Speaker Pandikar Amin Mulia should resign

By Mariam Mokhtar, Malaysian Mirror

There is no precedent of a speaker being removed against his will, so should the current Speaker of the Dewan Rakyat, Pandikar Amin Mulia, be asked to resign over his handling of the suspension of 4 opposition Members of Parliament?

The Speaker is responsible for maintaining not only the privileges of parliament but he should also preserve its dignity.

As the symbolic leader and highest authority in the house, Pandikar should take responsibility for his actions.

Yesterday, he did not act with impartiality but allowed parliament to descend into chaos. Significantly, he failed to uphold the principles of democracy.

On the final day of the sitting of the Dewan Rakyat, the speaker failed us because he did not defend the interests of parliament.

Events in the Dewan Rakyat were focused on Opposition Leader Anwar Ibrahim and his APCO issue.

In a speech to Parliament earlier this year, Anwar had chided Prime minister Najib Abdul Razak for appointing APCO and paying it exorbitant fees even though the firm’s top management had clear links to the Israeli secret service. Anwar’s conspiracy theory portrayed Jewish control, Zionist plots, and subversion in Malaysia.

At a press conference called by Karpal Singh and R. Sivarasa on 3 December, it was disclosed that the Parliament’s Rights and Privileges Committee had pushed for Anwar’s suspension without hearing his defence on his allegations about US-based consultancy APCO.

Karpal, who is a member of the powerful committee, said that the meeting was called without any fixed agenda.
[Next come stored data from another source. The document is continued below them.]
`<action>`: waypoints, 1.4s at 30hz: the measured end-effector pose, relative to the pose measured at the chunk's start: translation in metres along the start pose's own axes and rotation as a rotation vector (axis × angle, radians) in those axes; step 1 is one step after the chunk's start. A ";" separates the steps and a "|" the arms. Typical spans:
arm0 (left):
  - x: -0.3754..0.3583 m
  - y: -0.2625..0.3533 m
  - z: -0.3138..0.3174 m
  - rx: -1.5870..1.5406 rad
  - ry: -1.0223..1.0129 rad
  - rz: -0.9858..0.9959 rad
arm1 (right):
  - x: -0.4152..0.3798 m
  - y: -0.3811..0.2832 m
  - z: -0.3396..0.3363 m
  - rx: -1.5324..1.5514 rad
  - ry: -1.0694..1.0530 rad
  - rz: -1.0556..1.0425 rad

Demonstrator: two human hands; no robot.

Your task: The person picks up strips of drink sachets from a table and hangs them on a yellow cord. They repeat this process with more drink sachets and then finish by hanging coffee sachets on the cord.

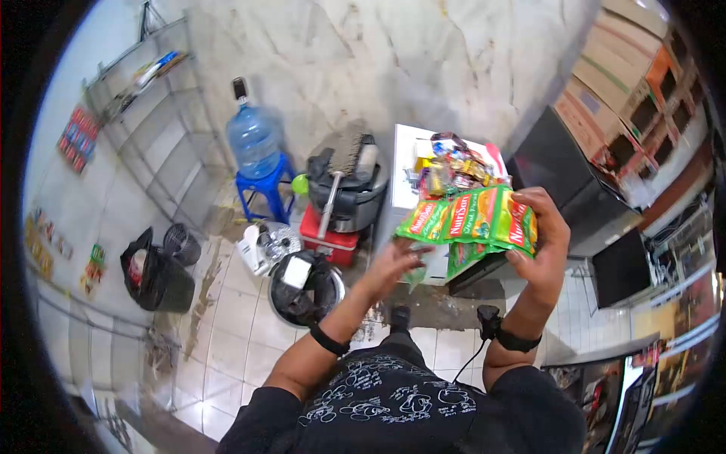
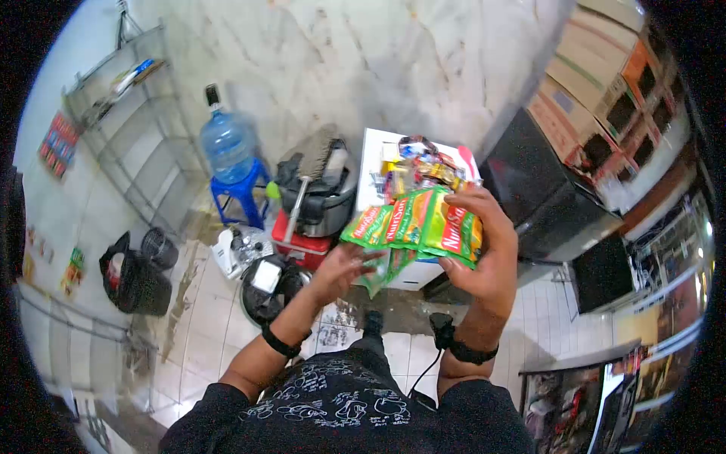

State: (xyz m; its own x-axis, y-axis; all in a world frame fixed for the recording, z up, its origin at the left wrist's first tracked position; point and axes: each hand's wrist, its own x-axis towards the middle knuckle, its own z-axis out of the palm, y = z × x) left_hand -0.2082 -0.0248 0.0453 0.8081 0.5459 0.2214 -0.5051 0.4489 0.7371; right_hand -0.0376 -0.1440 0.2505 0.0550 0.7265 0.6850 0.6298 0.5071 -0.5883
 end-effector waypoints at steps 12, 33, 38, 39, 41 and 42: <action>-0.160 0.257 -0.033 0.196 0.592 0.755 | 0.039 -0.015 0.196 0.003 -0.563 -0.121; -0.335 0.268 -0.062 0.560 1.293 0.671 | 0.014 -0.049 0.510 0.570 -1.178 -0.324; -0.346 0.277 -0.088 0.842 1.375 0.519 | 0.036 -0.058 0.552 0.663 -1.278 -0.154; -0.348 0.281 -0.095 0.873 1.374 0.489 | 0.038 -0.062 0.558 0.858 -1.225 0.214; -0.347 0.289 -0.110 0.830 1.375 0.459 | 0.046 -0.043 0.589 1.268 -1.169 0.527; -0.348 0.293 -0.120 0.833 1.382 0.464 | 0.065 -0.065 0.586 1.383 -1.248 0.629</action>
State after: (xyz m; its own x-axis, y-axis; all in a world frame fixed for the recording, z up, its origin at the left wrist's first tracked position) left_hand -0.6737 0.0017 0.1082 -0.4364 0.8876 0.1471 0.0451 -0.1417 0.9889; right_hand -0.5296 0.1419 0.0813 -0.8826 0.4701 0.0105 -0.2264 -0.4054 -0.8857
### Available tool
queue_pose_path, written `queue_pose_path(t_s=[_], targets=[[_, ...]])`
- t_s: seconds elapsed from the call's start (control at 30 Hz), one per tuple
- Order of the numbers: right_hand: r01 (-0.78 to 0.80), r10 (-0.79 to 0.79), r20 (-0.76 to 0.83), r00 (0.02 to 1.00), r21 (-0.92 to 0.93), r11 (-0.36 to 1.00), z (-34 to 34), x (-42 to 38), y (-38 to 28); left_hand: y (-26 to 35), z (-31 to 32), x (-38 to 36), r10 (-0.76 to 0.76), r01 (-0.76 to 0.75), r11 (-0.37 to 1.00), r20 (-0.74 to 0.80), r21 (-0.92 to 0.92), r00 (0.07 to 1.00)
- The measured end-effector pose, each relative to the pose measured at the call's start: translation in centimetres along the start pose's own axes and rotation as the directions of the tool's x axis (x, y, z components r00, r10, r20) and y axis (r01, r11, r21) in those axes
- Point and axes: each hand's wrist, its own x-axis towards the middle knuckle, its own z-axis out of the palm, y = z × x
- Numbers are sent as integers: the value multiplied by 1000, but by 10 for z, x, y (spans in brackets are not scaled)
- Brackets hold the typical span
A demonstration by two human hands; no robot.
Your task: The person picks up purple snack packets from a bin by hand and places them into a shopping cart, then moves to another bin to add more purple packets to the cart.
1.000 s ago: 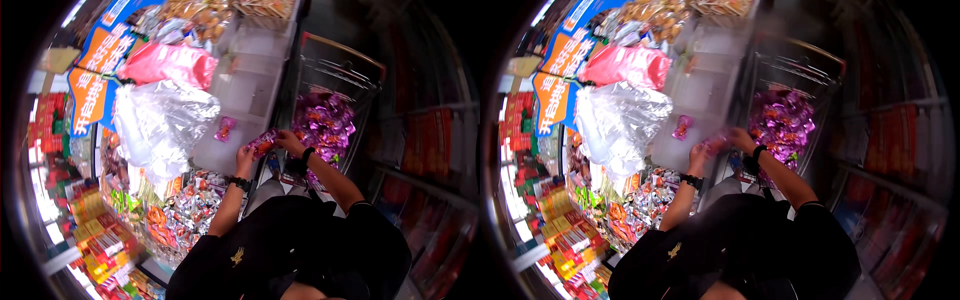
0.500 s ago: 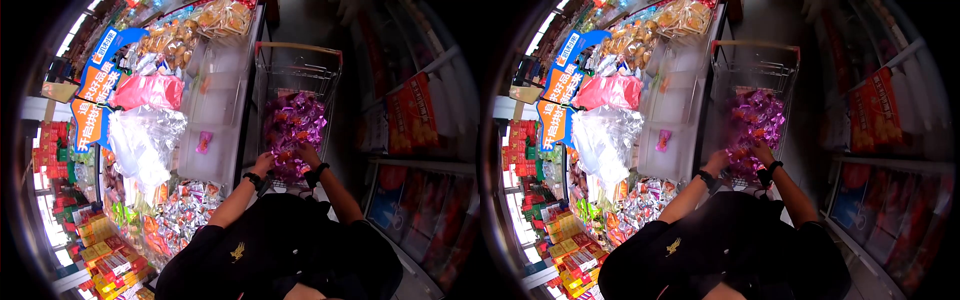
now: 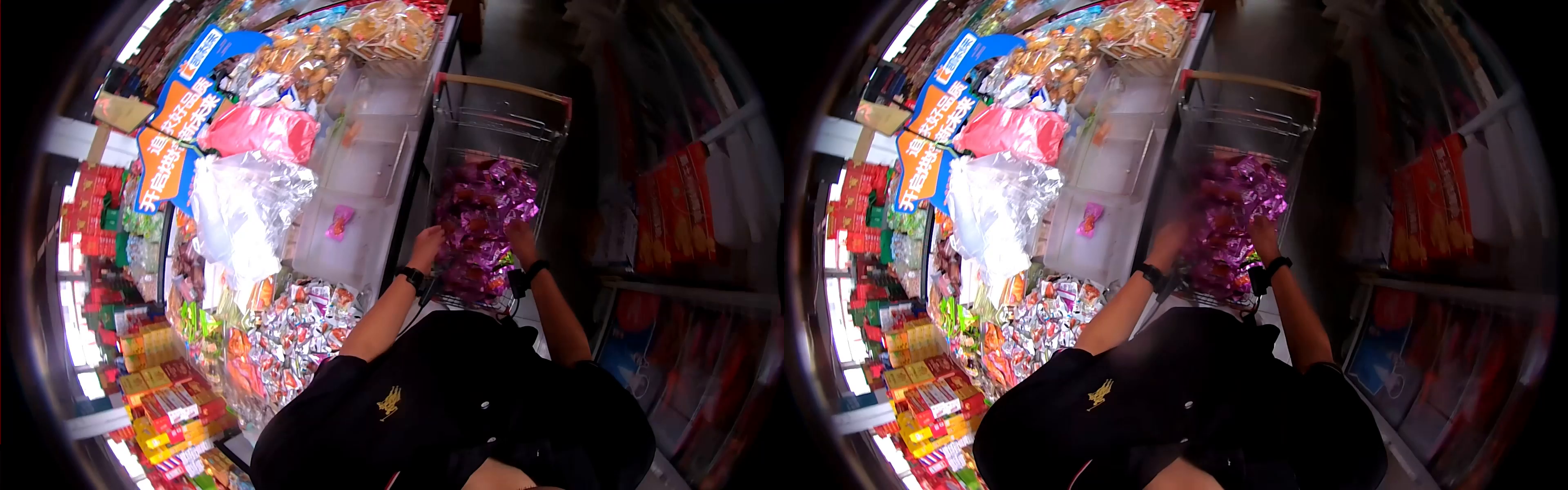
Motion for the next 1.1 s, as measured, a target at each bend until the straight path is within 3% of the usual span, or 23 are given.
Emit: queue_pose_path(t_s=[0.03,0.07,0.13,0.2,0.23,0.27,0.3,0.33,0.43,0.57,0.67,0.73,0.77,0.83,0.87,0.9,0.93,1.0,1.1], targets=[[16,-16,17,1000,-28,999,12,3,8,-44,-21,4,108,-108,994,10,30,994],[-6,8,19,1000,-65,998,12,-10,-34,-67,-41,2,211,-212,975,27,61,977],[-52,45,148,988,47,998,34,-4,-39,-88,-80,-9,404,-411,904,74,119,912],[-170,95,292,952,246,954,53,-3,-56,-79,-110,-29,200,-194,977,-64,83,978],[-201,112,335,935,245,948,62,-3,-75,-70,-124,-40,92,-87,995,-131,44,987],[-232,129,374,918,244,942,72,-3,-95,-70,-136,-47,-43,-22,960,-225,-278,973],[-263,147,410,900,242,934,80,-2,-113,-71,-146,-50,-195,6,817,-266,-576,944],[-176,114,465,878,91,980,88,2,-130,-53,-153,-52,-386,42,678,-307,-734,870],[-124,-13,464,886,263,957,145,19,-134,-65,-191,-55,-370,49,748,-354,-662,859],[-141,-33,596,802,242,960,208,40,-179,-79,-229,-48,-522,7,601,-385,-800,761],[-218,19,732,681,178,960,262,59,-198,-90,-254,-37,-596,-23,536,-398,-844,697],[-231,48,745,665,144,962,302,63,-207,-111,-275,-25,-666,-31,483,-390,-875,637],[-234,58,748,661,132,963,319,68,-211,-118,-287,-18,-655,-35,486,-390,-873,647],[-97,9,778,629,67,993,375,86,-170,-129,-308,-6,-627,-39,496,-388,-868,676],[-46,-10,776,631,51,998,403,89,-145,-143,-316,-13,-570,-8,449,-293,-894,768],[-107,28,774,632,52,993,418,92,-146,-153,-328,-12,-493,33,411,-191,-911,849],[-169,66,772,632,54,984,433,97,-147,-107,-314,-4,-651,-21,430,-326,-903,685],[-515,264,785,561,81,853,441,91,-173,-153,-335,7,-650,8,358,-243,-933,720],[-246,305,705,640,-189,951,464,104,-181,-175,-352,22,-688,27,347,-235,-937,687]])
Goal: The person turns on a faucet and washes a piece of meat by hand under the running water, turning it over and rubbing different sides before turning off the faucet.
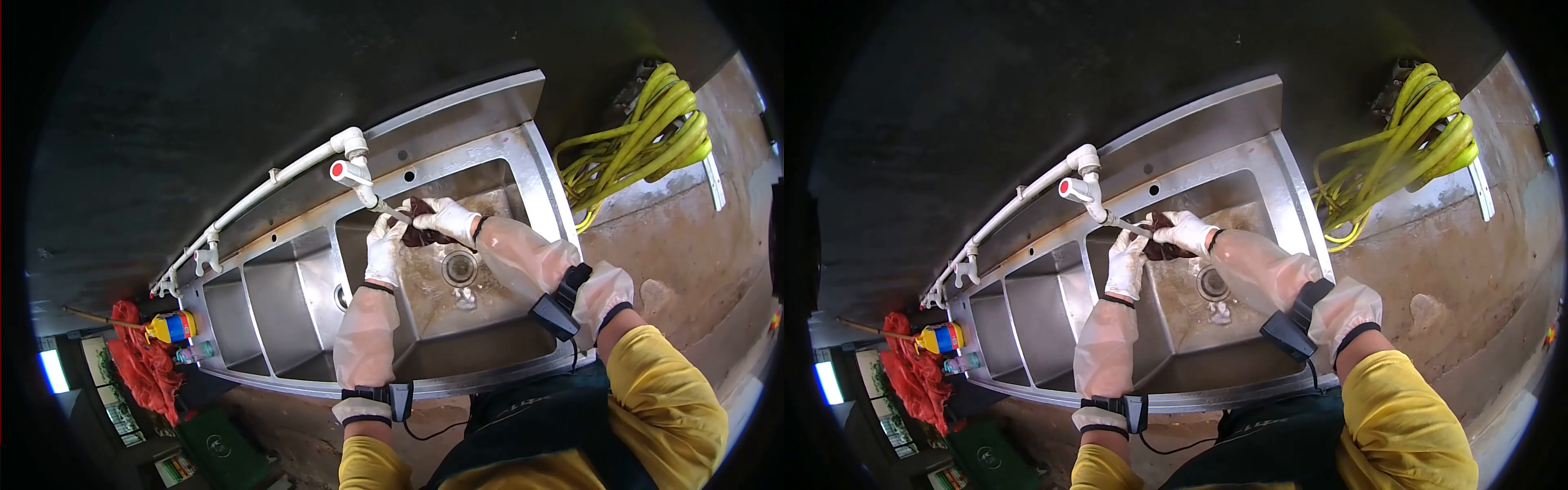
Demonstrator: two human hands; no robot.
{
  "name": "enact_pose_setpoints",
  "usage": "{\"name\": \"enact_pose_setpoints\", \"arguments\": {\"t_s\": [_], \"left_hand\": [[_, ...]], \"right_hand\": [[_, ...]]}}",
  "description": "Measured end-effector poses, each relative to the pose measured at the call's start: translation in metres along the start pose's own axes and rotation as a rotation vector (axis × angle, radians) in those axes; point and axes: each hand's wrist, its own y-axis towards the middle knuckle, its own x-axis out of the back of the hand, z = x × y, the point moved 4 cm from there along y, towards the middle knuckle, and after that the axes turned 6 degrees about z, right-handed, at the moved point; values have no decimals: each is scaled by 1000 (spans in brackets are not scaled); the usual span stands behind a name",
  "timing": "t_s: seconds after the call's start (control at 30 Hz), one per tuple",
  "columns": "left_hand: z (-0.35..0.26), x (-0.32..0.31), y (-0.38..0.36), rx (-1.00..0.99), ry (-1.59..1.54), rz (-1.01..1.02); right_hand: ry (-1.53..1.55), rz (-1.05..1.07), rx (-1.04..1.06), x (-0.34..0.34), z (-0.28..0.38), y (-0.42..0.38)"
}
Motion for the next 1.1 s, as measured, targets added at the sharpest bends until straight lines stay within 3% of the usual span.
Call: {"name": "enact_pose_setpoints", "arguments": {"t_s": [0.07, 0.1, 0.23, 0.37, 0.5, 0.6, 0.63, 0.77, 0.87, 1.1], "left_hand": [[9, 3, 5, -37, 90, -35], [9, 2, 4, -42, 89, -61], [3, 2, 1, -3, 75, -97], [8, 7, 6, 52, -152, -76], [27, 14, 20, -125, 218, -246], [28, 11, 26, -100, 463, -233], [29, 8, 26, -87, 548, -244], [33, -7, 32, -68, 872, -292], [53, 4, 54, -26, 765, -222], [67, 26, 77, 108, 738, -207]], "right_hand": [[-389, -15, -133, 7, -3, 0], [-469, -48, -48, 24, -23, 19], [-682, -198, -66, 36, -14, 21], [-436, -199, -58, 36, -36, 26], [-397, -211, -158, 24, -22, 4], [-428, -248, -134, 33, -26, 1], [-420, -257, -18, 34, -28, 4], [-319, -208, -216, 34, -28, -5], [-268, -240, -78, 38, -34, -2], [-326, -252, -90, 34, -23, -8]]}}
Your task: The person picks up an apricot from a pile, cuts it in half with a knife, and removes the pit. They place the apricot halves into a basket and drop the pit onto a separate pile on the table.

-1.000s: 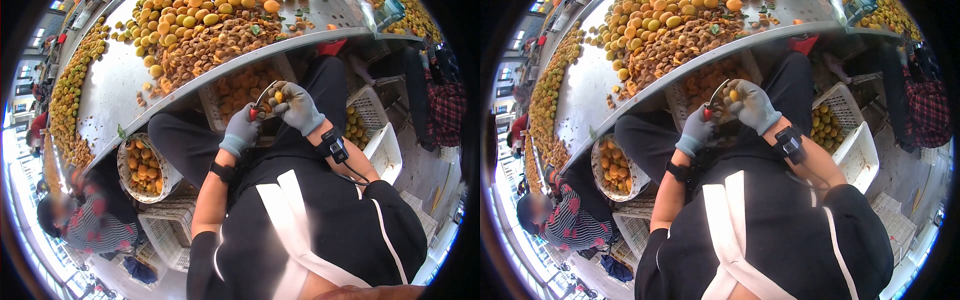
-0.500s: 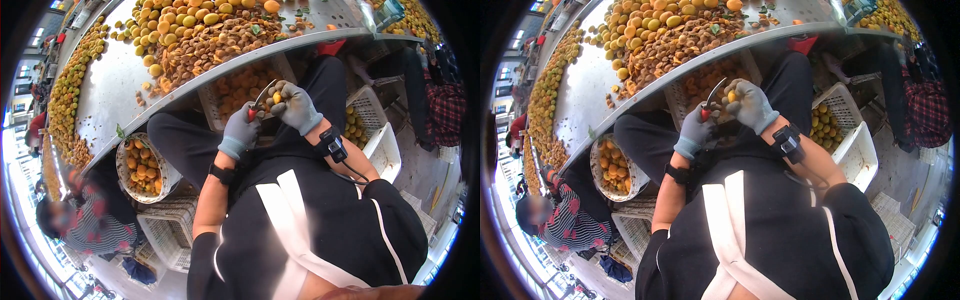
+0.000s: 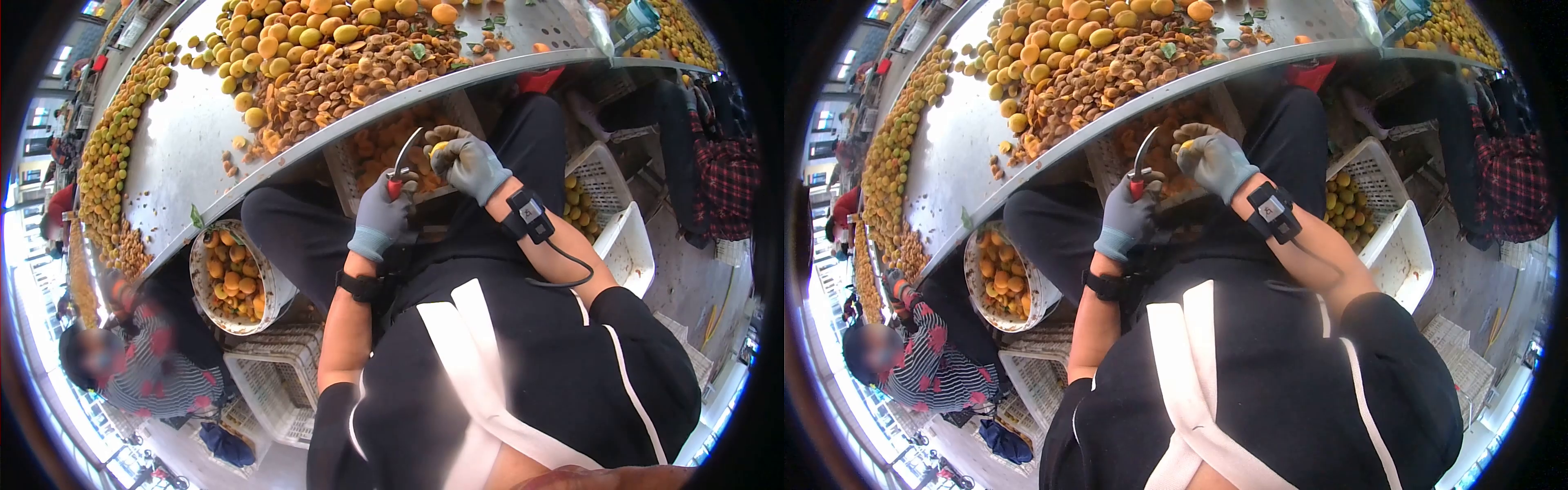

Both he and Sivarasa had left in protest and they had no idea what then transpired.

Also present at the press conference was Anwar who described the process as “totally outrageous”. He said, “When I was referred to the committee, the speaker had promised a proper hearing where documents will be presented, and I will be able to defend myself”.

Anwar then showed the Parliament Hansard dated April 22, where Ipoh Timor MP Lim Kit Siang had raised the issue. The Speaker was quoted as saying, “We will call anyone who is needed and documents will be tabled. The committee will then make its recommendation and decide on the proper punishment.”

Ambiga Sreenevasam, Anwar’s lawyer, said that Parliament had acted against the rule of natural justice by having the Committee meet without calling Anwar. She said, “This has never happened before in courts where a person is at least given his right to defend himself, but this was not done”.

“In my view the Rights and Privileges Committee has abdicated from its responsibilities,” said Karpal.

Yesterday’s final sitting of parliament only confirmed earlier rumours that Anwar would be suspended.

When Karpal accused Pandikar of having “lost the moral authority” to sit as speaker, pandemonium broke out in parliament. Minister in the Prime Minister’s Department Mohd Nazri Abdul Aziz had been asked by the Speaker to go ahead and table the motion against Anwar.

Karpal charged the Speaker with having a conflict of interest because he also chaired the Rights and Privileges Committee that recommended the suspension of Anwar.

There were chaotic scenes when the Speaker explained that his position as the chairman of the Committee did not contain any role in the decision-making process or voting.

In a move that was designed to further antogonise the opposition benches, Pandikar had apparently muted the microphones of the opposition. This only enraged the opposition that they responded with shouts and the waving of placards.